Descriptions, Reviews, Etc.
Publisher Description:
This six-volume "portrait of a Mediterranean personality" is a composite portrait of the individuals who wrote the personal letters, contracts, and all other manuscript fragments that found their way into the Cairo Geniza. Most of the fragments from the Geniza, a storeroom for discarded writings that could not be thrown away because they might contain the name of God, had been removed to Cambridge University Library and other libraries around the world. Professor Goitein devoted the last thirty years of his long and productive life to their study, deciphering the language of the documents and organizing what he called a "marvelous treasure trove of manuscripts" into a coherent, fascinating picture of the society that created them.

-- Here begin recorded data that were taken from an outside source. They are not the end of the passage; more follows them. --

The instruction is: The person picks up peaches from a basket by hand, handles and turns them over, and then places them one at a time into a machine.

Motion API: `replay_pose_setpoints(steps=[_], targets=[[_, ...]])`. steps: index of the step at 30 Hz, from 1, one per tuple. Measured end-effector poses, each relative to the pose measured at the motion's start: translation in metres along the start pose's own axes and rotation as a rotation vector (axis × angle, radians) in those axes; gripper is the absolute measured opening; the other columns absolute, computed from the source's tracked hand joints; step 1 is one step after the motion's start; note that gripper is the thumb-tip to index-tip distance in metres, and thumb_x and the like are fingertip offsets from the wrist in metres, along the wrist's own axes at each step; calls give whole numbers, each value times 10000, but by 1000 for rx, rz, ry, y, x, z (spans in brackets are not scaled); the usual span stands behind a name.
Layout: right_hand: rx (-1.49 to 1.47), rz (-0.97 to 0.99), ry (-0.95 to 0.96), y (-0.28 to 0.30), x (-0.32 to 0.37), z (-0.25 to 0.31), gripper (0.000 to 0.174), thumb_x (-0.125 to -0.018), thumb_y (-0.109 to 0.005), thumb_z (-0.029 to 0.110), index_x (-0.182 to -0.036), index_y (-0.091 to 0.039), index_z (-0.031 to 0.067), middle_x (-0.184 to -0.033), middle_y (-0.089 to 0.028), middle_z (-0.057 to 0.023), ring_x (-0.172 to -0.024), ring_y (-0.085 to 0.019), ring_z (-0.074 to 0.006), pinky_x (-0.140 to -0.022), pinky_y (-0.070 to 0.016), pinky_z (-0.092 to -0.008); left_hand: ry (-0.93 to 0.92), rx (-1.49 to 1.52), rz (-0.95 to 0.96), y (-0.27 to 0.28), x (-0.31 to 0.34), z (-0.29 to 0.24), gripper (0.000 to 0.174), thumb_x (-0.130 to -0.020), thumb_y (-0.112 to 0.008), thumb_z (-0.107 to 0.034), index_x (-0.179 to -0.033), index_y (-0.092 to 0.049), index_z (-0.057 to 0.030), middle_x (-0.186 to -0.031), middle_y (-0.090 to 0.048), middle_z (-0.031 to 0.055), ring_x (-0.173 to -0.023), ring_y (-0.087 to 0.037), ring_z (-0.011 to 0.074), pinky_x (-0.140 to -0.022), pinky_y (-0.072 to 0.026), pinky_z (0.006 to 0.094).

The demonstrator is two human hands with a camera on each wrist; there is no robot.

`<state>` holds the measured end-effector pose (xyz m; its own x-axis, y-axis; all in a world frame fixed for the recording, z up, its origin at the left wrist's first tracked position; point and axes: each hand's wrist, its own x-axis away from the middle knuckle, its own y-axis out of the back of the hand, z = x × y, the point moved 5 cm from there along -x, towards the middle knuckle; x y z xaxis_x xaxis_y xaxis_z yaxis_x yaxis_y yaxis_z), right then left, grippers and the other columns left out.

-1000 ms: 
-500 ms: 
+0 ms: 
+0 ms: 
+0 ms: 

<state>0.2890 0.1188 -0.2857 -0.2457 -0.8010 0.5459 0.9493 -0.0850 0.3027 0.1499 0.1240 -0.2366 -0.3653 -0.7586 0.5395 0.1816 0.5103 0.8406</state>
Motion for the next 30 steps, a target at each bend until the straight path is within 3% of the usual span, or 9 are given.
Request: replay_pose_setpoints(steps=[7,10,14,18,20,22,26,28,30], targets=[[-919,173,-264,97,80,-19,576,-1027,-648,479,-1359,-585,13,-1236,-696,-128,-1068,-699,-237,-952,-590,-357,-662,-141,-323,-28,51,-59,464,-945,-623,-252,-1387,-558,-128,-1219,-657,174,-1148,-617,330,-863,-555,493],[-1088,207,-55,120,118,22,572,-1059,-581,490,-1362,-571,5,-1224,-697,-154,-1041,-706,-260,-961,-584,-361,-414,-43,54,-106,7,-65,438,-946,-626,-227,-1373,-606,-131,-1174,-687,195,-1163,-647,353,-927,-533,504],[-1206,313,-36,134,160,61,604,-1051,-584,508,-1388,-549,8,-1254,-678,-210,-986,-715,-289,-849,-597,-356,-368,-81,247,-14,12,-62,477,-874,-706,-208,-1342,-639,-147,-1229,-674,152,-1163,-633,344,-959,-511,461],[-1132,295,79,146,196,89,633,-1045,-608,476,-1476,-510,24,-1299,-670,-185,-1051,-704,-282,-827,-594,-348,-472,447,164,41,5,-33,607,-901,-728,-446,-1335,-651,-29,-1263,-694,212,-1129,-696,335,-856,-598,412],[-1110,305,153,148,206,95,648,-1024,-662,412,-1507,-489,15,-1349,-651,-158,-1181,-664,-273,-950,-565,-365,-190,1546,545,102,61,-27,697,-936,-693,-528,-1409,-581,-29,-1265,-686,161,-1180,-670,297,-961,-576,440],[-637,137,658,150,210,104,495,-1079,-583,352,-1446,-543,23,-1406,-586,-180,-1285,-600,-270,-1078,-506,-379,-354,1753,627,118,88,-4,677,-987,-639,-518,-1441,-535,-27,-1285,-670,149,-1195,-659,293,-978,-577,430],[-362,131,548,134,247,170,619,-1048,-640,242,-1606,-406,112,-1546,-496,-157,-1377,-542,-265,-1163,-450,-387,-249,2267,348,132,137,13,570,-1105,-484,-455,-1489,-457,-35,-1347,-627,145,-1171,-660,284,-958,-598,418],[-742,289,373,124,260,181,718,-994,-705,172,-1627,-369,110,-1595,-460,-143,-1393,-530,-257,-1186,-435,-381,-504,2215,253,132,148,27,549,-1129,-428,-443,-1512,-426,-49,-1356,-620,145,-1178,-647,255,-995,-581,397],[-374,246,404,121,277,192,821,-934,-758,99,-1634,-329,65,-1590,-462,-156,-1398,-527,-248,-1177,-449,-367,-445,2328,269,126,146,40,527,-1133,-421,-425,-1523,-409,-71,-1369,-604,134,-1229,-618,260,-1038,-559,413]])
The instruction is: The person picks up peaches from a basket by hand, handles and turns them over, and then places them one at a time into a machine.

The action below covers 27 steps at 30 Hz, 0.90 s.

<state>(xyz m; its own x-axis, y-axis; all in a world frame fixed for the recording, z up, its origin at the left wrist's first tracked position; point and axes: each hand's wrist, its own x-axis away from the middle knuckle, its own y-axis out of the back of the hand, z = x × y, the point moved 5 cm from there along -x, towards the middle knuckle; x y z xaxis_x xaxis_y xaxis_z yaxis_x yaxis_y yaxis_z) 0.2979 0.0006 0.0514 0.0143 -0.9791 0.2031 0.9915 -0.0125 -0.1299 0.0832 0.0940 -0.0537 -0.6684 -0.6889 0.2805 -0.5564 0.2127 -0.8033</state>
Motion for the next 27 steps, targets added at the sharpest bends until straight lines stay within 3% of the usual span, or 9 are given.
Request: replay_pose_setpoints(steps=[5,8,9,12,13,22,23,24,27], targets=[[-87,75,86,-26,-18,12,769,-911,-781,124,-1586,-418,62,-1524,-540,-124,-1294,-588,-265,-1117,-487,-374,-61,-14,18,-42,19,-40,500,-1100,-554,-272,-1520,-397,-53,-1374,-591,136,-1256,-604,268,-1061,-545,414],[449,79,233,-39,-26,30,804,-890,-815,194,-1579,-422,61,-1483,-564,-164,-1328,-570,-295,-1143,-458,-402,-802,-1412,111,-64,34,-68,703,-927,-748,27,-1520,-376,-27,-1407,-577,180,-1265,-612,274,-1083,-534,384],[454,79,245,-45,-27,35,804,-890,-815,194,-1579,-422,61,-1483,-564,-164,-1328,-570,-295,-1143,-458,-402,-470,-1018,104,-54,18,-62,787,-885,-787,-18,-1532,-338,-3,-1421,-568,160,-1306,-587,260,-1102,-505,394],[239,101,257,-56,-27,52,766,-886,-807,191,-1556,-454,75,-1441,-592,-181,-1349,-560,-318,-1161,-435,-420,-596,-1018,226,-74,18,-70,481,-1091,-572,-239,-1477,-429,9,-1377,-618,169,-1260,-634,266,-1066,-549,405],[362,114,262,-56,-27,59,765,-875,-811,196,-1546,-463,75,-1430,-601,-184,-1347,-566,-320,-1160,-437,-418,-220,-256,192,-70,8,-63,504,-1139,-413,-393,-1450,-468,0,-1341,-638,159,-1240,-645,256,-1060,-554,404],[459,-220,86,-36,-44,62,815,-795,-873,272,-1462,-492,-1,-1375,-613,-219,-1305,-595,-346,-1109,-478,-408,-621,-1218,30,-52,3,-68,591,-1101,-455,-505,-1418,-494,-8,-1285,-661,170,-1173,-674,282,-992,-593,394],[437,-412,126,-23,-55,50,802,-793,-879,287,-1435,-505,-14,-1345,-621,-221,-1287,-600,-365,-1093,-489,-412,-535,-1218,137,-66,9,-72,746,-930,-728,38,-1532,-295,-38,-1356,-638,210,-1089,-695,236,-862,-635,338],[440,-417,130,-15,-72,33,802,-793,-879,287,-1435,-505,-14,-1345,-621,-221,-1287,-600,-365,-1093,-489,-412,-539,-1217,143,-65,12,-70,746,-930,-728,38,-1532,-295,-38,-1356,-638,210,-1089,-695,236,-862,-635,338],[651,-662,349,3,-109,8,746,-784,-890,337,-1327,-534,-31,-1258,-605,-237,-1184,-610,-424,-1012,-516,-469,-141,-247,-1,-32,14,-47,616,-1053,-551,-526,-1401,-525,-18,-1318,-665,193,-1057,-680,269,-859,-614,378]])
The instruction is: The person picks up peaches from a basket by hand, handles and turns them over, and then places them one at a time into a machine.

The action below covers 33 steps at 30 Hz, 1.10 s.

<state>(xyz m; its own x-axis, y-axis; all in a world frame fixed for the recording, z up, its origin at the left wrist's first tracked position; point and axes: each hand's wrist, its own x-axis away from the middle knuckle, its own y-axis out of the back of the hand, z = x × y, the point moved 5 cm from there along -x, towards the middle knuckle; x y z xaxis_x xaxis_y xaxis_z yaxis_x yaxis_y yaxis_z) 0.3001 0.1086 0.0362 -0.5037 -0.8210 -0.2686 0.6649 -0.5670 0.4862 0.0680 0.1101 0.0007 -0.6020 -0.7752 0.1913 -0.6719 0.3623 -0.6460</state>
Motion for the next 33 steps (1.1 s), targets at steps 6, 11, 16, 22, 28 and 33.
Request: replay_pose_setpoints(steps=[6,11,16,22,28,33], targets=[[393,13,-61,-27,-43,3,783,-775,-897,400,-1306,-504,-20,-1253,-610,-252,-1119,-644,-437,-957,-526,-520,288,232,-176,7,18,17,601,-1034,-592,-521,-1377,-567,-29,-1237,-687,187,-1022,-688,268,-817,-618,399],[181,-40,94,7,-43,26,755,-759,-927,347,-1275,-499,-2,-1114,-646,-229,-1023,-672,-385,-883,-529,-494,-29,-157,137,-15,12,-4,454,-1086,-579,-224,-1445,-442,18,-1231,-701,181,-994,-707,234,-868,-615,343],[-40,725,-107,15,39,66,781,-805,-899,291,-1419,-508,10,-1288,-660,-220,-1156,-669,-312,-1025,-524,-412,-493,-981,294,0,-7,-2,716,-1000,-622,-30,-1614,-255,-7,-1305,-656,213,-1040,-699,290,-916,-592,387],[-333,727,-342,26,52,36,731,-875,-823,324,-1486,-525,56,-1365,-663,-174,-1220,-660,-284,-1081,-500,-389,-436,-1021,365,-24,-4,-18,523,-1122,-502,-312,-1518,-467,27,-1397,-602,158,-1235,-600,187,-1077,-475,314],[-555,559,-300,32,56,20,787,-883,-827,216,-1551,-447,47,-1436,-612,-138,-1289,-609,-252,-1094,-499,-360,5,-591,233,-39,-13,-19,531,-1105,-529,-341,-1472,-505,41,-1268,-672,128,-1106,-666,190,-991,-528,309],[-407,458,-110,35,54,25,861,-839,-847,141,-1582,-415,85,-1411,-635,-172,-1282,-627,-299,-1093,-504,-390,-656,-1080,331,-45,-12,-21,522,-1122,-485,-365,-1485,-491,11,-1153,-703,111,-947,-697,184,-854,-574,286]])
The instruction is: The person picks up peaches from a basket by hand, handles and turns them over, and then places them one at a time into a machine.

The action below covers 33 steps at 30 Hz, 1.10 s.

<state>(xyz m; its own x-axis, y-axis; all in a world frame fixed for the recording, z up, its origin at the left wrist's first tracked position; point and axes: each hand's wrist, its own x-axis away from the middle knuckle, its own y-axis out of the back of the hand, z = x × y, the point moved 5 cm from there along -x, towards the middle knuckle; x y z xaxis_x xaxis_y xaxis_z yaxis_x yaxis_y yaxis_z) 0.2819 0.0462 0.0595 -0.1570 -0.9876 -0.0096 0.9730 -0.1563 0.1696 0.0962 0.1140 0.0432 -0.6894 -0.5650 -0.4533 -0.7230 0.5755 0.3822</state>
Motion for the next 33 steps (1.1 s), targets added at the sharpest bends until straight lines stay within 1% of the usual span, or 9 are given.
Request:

It is a rich, panoramic view of how people lived, traveled, worshiped, and conducted their economic and social affairs. The first and second volumes describe the economic foundations of the society and the institutions and social and political structures that characterized the community. The remaining material, intended for a single volume describing the particulars of the way people lived, blossomed into three volumes, devoted respectively to the family, daily life, and the individual. The divisions are arbitrary but helpful because of the wealth of information. The author refers throughout to other passages in his monumental work that amplify what is discussed in any particular section. The result is an incomparably clear and immediate impression of how it was in the Mediterranean world of the tenth through the thirteenth century.

Volume III, subtitled The Family, reveals the Mediterranean family-the extended family, marriage (rituals, economics, social and cultural safeguards), the Mediterranean household, widowhood, divorce, remarriage, and the world of women.